● **THE PROBLEM**: Among the records that follow, find the line with "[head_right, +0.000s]" and the line with "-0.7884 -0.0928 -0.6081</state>". Set down those lines and all lines between them exactly, without adding anything.

● **EXERCISE DATA**:
===
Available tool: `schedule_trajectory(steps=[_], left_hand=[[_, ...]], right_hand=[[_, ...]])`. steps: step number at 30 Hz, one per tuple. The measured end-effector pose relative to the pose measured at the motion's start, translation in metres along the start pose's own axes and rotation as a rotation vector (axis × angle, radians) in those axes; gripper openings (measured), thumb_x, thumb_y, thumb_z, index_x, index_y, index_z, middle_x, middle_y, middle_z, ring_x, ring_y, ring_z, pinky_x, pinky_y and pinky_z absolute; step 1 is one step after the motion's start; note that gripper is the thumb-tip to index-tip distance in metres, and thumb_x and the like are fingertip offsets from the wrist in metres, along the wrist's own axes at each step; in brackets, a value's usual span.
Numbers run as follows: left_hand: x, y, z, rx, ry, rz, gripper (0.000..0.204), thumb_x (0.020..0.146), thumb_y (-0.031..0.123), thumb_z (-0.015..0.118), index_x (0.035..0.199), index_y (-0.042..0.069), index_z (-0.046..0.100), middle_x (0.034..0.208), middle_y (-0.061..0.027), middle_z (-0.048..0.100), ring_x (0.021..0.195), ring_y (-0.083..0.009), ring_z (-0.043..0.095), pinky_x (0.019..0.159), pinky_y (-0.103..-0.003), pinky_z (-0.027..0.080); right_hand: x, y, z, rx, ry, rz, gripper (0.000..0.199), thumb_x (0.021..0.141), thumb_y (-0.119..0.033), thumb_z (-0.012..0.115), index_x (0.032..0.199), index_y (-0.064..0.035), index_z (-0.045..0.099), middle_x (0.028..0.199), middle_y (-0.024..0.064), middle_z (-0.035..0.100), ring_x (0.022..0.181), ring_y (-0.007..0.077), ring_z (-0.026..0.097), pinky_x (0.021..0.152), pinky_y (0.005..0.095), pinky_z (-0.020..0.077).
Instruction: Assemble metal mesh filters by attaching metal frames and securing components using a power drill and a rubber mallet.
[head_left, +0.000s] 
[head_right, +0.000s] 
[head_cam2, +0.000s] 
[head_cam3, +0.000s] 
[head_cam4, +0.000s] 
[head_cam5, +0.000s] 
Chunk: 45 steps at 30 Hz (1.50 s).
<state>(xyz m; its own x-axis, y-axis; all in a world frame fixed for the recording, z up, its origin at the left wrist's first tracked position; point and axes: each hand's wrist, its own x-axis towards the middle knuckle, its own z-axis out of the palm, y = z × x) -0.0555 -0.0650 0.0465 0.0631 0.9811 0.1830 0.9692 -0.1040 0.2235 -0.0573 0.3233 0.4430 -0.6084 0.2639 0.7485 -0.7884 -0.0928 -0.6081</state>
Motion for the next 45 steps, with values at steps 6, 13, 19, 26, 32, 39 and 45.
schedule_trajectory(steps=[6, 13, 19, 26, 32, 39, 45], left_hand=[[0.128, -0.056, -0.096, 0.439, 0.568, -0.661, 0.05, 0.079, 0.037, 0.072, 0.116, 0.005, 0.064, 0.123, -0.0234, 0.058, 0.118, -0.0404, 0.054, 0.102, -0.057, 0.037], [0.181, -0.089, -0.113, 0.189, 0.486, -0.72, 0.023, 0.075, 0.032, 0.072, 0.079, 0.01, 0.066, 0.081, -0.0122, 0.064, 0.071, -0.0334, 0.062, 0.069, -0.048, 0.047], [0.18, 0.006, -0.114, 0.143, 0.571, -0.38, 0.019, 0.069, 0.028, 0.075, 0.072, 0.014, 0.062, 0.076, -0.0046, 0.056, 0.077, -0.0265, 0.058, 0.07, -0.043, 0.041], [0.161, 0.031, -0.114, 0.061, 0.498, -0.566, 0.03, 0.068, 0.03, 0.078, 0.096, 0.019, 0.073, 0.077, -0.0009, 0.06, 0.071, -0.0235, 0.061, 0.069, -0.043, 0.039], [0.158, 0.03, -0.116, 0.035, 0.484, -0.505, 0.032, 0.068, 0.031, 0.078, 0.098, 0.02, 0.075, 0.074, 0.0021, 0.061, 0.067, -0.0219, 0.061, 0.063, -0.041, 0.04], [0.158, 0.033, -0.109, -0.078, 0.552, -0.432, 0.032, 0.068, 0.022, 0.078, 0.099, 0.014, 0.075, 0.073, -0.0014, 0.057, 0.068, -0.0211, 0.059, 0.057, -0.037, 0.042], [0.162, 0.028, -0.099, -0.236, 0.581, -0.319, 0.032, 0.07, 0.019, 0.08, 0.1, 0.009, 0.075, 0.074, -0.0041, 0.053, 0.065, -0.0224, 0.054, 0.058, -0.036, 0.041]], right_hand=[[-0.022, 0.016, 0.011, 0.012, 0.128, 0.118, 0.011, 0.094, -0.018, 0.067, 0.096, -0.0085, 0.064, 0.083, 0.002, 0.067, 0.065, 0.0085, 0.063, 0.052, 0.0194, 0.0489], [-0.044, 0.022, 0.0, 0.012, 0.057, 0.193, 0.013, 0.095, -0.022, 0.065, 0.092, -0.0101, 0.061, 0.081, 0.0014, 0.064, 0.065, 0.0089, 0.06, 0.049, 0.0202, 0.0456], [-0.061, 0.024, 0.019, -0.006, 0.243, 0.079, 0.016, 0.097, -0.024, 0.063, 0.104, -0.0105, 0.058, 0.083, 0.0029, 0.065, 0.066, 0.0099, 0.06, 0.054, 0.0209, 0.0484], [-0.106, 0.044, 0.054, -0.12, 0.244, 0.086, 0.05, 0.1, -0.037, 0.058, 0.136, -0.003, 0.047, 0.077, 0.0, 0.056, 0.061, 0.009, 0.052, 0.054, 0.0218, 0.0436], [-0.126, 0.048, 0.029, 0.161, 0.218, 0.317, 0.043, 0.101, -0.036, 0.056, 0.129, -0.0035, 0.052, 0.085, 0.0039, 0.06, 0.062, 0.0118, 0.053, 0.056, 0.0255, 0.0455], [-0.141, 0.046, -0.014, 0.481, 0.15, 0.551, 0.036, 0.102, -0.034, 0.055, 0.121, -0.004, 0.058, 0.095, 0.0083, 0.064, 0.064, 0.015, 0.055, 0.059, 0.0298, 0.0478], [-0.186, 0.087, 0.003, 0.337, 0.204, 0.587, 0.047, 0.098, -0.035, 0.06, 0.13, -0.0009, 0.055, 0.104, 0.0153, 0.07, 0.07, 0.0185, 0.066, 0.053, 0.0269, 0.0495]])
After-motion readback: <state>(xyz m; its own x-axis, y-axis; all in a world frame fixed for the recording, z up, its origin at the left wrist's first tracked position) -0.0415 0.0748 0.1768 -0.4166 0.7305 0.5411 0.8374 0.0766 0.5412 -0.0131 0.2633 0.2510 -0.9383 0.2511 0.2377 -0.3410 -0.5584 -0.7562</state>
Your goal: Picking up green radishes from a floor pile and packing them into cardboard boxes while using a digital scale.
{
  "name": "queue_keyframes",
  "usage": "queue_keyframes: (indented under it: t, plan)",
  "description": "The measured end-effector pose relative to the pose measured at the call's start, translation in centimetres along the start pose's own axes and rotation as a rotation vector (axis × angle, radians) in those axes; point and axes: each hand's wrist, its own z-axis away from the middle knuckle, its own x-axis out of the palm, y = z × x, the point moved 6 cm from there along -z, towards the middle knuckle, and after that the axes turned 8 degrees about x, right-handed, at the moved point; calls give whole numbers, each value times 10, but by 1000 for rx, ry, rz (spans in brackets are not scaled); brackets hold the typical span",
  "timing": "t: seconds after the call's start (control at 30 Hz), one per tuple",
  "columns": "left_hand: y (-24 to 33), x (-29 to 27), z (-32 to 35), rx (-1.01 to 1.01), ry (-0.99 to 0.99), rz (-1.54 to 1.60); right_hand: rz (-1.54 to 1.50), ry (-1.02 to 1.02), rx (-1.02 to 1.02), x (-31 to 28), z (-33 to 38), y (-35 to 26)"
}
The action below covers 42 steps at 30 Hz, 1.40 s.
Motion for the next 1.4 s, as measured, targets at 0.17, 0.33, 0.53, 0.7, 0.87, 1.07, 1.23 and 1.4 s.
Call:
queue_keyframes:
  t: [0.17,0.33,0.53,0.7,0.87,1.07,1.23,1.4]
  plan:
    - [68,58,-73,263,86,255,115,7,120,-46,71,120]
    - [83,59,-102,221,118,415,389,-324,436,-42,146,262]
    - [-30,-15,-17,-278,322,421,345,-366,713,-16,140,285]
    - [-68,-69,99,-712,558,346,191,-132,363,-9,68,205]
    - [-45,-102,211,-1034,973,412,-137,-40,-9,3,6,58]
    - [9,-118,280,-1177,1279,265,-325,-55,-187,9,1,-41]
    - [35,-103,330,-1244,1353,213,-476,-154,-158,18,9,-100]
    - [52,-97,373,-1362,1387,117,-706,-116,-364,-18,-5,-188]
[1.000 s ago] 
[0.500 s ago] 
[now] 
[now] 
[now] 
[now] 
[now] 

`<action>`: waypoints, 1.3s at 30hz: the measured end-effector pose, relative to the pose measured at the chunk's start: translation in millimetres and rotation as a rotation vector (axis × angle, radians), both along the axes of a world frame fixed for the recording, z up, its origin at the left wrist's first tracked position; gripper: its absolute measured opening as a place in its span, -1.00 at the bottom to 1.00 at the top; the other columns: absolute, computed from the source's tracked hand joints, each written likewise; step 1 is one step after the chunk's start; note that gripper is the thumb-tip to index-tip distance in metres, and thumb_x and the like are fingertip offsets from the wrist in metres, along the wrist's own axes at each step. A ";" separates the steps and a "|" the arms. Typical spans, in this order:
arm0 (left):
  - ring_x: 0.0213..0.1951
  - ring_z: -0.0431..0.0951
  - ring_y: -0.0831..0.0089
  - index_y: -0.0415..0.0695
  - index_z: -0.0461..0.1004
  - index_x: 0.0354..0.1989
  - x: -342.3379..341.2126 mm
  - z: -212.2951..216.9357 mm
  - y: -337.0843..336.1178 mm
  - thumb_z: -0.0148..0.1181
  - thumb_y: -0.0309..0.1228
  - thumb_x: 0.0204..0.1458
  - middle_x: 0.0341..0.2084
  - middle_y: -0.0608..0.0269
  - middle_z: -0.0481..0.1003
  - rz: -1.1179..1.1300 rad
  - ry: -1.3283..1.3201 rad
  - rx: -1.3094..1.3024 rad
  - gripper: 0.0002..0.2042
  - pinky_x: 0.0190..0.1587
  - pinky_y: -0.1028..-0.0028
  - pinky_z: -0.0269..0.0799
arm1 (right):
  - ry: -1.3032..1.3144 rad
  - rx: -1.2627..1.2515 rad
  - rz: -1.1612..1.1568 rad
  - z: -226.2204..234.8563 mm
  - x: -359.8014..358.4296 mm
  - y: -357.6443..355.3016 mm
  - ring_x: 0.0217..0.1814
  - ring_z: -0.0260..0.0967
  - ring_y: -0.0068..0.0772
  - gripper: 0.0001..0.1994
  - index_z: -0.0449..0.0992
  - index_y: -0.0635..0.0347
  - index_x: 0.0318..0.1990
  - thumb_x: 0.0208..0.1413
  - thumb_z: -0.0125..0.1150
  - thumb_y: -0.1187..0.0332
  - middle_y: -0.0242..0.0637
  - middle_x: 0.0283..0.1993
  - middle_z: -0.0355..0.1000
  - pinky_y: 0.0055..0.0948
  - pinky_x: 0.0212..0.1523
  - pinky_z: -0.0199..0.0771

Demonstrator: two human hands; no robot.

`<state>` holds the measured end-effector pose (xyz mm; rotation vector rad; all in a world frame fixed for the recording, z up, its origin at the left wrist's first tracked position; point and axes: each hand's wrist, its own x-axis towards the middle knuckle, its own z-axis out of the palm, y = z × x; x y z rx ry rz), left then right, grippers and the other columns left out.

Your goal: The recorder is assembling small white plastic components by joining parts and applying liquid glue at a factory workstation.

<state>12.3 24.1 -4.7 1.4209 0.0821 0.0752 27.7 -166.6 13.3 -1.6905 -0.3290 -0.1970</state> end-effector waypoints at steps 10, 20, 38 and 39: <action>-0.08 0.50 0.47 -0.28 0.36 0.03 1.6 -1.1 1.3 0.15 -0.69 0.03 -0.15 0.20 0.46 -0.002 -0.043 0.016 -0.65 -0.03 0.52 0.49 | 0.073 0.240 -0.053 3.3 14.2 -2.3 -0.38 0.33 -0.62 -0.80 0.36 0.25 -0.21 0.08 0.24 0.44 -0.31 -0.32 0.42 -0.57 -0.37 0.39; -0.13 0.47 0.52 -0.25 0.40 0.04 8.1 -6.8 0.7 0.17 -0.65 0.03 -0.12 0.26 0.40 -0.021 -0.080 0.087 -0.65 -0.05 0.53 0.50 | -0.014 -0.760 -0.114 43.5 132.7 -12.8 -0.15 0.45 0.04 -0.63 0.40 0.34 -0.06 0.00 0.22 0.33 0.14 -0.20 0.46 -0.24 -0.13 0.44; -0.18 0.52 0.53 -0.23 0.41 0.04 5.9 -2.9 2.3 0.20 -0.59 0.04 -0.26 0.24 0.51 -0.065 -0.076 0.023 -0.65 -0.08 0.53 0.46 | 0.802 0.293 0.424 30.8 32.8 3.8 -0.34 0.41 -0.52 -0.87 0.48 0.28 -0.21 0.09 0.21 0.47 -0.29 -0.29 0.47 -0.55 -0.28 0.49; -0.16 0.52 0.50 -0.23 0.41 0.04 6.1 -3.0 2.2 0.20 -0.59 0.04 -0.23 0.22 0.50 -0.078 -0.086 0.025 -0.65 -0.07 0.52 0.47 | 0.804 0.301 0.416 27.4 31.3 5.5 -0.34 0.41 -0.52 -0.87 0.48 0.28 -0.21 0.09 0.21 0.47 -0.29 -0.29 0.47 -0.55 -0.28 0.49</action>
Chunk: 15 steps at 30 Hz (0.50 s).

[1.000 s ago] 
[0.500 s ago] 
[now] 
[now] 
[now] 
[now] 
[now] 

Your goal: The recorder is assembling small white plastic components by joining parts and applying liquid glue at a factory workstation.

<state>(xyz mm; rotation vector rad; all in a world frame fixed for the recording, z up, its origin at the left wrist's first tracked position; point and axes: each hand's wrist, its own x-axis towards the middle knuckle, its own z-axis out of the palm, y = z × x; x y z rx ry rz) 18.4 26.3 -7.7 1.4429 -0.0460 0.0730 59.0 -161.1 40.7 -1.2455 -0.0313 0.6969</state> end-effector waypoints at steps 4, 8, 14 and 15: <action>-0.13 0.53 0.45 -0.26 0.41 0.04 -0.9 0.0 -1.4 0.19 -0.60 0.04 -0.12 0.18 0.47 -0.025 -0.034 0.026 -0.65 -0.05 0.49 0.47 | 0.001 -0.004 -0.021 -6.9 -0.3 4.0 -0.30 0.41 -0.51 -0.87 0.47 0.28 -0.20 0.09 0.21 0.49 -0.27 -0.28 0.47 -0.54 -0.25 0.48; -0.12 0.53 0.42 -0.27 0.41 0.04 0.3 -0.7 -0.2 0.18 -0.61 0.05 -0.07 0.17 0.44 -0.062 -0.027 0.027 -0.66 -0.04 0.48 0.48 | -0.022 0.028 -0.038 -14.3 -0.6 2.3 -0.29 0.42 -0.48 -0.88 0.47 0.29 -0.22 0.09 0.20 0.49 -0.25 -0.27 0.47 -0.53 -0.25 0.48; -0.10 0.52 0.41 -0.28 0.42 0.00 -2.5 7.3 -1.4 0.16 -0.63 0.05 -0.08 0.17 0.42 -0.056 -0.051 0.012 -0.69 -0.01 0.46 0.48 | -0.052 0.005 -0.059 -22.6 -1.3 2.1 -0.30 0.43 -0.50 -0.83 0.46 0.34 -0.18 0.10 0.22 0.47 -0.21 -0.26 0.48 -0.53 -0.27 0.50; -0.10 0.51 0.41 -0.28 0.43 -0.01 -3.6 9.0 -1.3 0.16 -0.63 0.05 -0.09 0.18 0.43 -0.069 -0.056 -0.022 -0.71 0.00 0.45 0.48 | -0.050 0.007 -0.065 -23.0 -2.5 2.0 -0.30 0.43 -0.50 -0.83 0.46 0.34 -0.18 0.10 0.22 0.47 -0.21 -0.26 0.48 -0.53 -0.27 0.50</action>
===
● **EXPECTED ANSWER**:
[head_right, +0.000s] 
[head_cam2, +0.000s] 
[head_cam3, +0.000s] 
[head_cam4, +0.000s] 
[head_cam5, +0.000s] 
Chunk: 45 steps at 30 Hz (1.50 s).
<state>(xyz m; its own x-axis, y-axis; all in a world frame fixed for the recording, z up, its origin at the left wrist's first tracked position; point and axes: each hand's wrist, its own x-axis towards the middle knuckle, its own z-axis out of the palm, y = z × x) -0.0555 -0.0650 0.0465 0.0631 0.9811 0.1830 0.9692 -0.1040 0.2235 -0.0573 0.3233 0.4430 -0.6084 0.2639 0.7485 -0.7884 -0.0928 -0.6081</state>

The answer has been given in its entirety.